Grabbing the step stool from between the fridge and the kitchen counter, his mother climbed up onto the highest step. What she was after was on the top shelf of the cupboard, and far in the back. Lincoln watched, amazed and, yes, a little frightened. Had she hidden something up there where his father wouldn’t find it? What? A ledger of some sort, or maybe a book of photographs, something secret that would shed light on these things he supposedly didn’t understand? But no. She was reaching for a bottle of whiskey. Since he hadn’t moved away from the counter, she handed it down to him.
“Mom?” he said, because it was seven in the morning and, really, who was this strange woman? What had she done with his mother?
“Sit,” she repeated, and this time he was glad to obey, because his knees had jellied. He watched as she poured a slug of amber liquid into her coffee. Taking a seat across from him, she set the bottle on the table, as if to suggest she wasn’t done with it. He half expected her to offer him some. Instead she just sat there staring at him until, for some reason, he felt guilty and looked down at his cereal, which was getting soggy.

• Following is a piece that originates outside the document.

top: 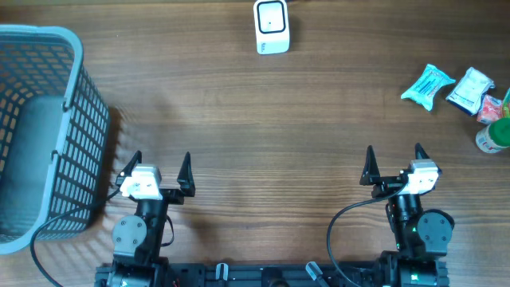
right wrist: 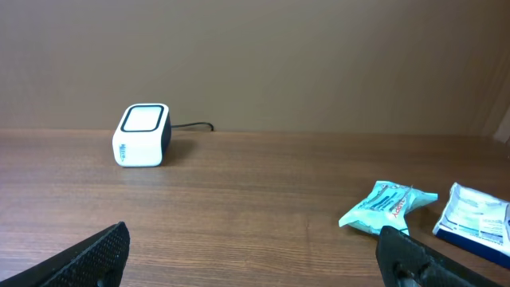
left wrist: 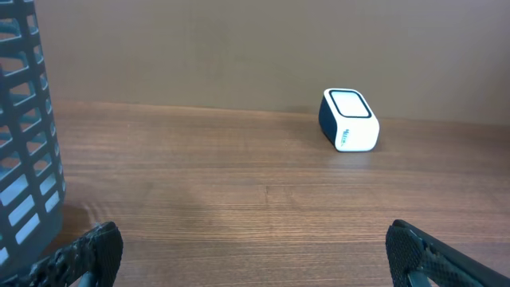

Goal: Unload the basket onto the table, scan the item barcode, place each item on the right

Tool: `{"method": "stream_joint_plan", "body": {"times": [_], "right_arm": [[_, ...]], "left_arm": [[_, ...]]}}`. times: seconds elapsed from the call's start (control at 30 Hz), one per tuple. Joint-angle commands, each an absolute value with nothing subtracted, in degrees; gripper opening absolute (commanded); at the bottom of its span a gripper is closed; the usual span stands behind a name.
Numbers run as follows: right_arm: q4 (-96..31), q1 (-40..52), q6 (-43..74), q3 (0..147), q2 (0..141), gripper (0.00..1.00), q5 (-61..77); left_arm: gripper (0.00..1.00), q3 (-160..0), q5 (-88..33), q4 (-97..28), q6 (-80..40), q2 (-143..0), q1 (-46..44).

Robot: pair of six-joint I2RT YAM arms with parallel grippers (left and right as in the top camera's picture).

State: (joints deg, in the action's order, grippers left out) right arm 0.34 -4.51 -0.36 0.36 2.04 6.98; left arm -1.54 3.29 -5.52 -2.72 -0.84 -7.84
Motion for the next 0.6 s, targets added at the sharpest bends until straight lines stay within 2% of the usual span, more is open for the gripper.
{"method": "stream_joint_plan", "body": {"times": [0.0, 0.57], "right_arm": [[0.36, -4.34, -1.48, 0.3, 2.42, 1.0, 5.98], [0.34, -4.34, -1.48, 0.3, 2.42, 1.0, 5.98]], "left_arm": [[1.0, -0.97, 3.25, -5.15, -3.49, -0.19, -5.19], [1.0, -0.97, 3.25, -5.17, -3.49, -0.23, -4.23]]}}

The gist of it was this. There were several facts about their lives of which he was ignorant, starting with the mine. Sure, he’d known that it was slipping, and that over the last several years the price of copper had tanked. Each year there were more layoffs, and the workers had again threatened to unionize, as if that would ever happen in Arizona. Eventually the mine would close, and the lives of all these men would be shaken. None of this was news. No, the news was that their lives might be shaken. Indeed, they already had been. Many of the extras—things they had that many of their neighbors didn’t, the in-ground pool, the groundskeeper, membership in the country club, a new car every other year—were thanks to her, she explained, to the money she’d brought to the marriage.